* **Data segment**
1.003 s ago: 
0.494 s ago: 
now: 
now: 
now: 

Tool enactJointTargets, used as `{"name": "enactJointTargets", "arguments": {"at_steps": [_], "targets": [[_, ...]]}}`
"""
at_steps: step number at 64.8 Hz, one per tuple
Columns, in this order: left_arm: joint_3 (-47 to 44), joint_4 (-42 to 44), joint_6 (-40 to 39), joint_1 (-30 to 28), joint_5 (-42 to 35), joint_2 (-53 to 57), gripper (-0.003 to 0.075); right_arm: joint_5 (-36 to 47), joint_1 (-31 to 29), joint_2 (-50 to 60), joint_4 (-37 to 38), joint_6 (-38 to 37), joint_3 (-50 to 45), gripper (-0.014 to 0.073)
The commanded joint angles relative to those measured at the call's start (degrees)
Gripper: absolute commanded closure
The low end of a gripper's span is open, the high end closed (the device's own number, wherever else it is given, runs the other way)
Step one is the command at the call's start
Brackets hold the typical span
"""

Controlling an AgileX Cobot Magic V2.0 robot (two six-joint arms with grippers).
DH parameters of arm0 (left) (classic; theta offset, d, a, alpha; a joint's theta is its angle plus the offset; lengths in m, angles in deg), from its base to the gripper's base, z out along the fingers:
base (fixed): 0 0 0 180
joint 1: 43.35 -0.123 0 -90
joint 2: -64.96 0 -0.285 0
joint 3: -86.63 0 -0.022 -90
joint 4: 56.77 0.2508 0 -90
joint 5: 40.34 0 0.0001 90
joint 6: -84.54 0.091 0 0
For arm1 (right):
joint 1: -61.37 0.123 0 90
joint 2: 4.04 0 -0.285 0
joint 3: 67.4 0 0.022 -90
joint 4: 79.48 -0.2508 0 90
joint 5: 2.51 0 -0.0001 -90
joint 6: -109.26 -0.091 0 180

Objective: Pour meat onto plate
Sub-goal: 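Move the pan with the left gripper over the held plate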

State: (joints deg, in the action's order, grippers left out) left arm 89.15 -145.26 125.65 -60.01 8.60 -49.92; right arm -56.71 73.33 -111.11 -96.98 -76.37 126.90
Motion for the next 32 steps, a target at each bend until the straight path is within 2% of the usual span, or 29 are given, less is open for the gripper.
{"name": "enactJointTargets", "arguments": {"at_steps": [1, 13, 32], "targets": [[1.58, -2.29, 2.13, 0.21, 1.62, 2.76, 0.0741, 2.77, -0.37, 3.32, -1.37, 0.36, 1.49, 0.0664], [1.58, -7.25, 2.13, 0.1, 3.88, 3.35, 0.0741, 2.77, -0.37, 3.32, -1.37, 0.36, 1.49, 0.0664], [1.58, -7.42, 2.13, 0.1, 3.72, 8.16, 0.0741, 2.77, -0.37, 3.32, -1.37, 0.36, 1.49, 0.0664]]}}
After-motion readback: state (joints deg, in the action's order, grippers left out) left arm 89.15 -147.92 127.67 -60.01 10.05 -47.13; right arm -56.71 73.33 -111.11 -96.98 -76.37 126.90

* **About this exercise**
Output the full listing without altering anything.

* **Output for this task**
1.003 s ago: 
0.494 s ago: 
now: 
now: 
now: 

Tool enactJointTargets, used as `{"name": "enactJointTargets", "arguments": {"at_steps": [_], "targets": [[_, ...]]}}`
"""
at_steps: step number at 64.8 Hz, one per tuple
Columns, in this order: left_arm: joint_3 (-47 to 44), joint_4 (-42 to 44), joint_6 (-40 to 39), joint_1 (-30 to 28), joint_5 (-42 to 35), joint_2 (-53 to 57), gripper (-0.003 to 0.075); right_arm: joint_5 (-36 to 47), joint_1 (-31 to 29), joint_2 (-50 to 60), joint_4 (-37 to 38), joint_6 (-38 to 37), joint_3 (-50 to 45), gripper (-0.014 to 0.073)
The commanded joint angles relative to those measured at the call's start (degrees)
Gripper: absolute commanded closure
The low end of a gripper's span is open, the high end closed (the device's own number, wherever else it is given, runs the other way)
Step one is the command at the call's start
Brackets hold the typical span
"""

Controlling an AgileX Cobot Magic V2.0 robot (two six-joint arms with grippers).
DH parameters of arm0 (left) (classic; theta offset, d, a, alpha; a joint's theta is its angle plus the offset; lengths in m, angles in deg), from its base to the gripper's base, z out along the fingers:
base (fixed): 0 0 0 180
joint 1: 43.35 -0.123 0 -90
joint 2: -64.96 0 -0.285 0
joint 3: -86.63 0 -0.022 -90
joint 4: 56.77 0.2508 0 -90
joint 5: 40.34 0 0.0001 90
joint 6: -84.54 0.091 0 0
For arm1 (right):
joint 1: -61.37 0.123 0 90
joint 2: 4.04 0 -0.285 0
joint 3: 67.4 0 0.022 -90
joint 4: 79.48 -0.2508 0 90
joint 5: 2.51 0 -0.0001 -90
joint 6: -109.26 -0.091 0 180

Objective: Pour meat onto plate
Sub-goal: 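Move the pan with the left gripper over the held plate
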
State: (joints deg, in the action's order, grippers left out) left arm 89.15 -145.26 125.65 -60.01 8.60 -49.92; right arm -56.71 73.33 -111.11 -96.98 -76.37 126.90
Motion for the next 32 steps, a target at each bend until the straight path is within 2% of the usual span, or 29 are given, less is open for the gripper.
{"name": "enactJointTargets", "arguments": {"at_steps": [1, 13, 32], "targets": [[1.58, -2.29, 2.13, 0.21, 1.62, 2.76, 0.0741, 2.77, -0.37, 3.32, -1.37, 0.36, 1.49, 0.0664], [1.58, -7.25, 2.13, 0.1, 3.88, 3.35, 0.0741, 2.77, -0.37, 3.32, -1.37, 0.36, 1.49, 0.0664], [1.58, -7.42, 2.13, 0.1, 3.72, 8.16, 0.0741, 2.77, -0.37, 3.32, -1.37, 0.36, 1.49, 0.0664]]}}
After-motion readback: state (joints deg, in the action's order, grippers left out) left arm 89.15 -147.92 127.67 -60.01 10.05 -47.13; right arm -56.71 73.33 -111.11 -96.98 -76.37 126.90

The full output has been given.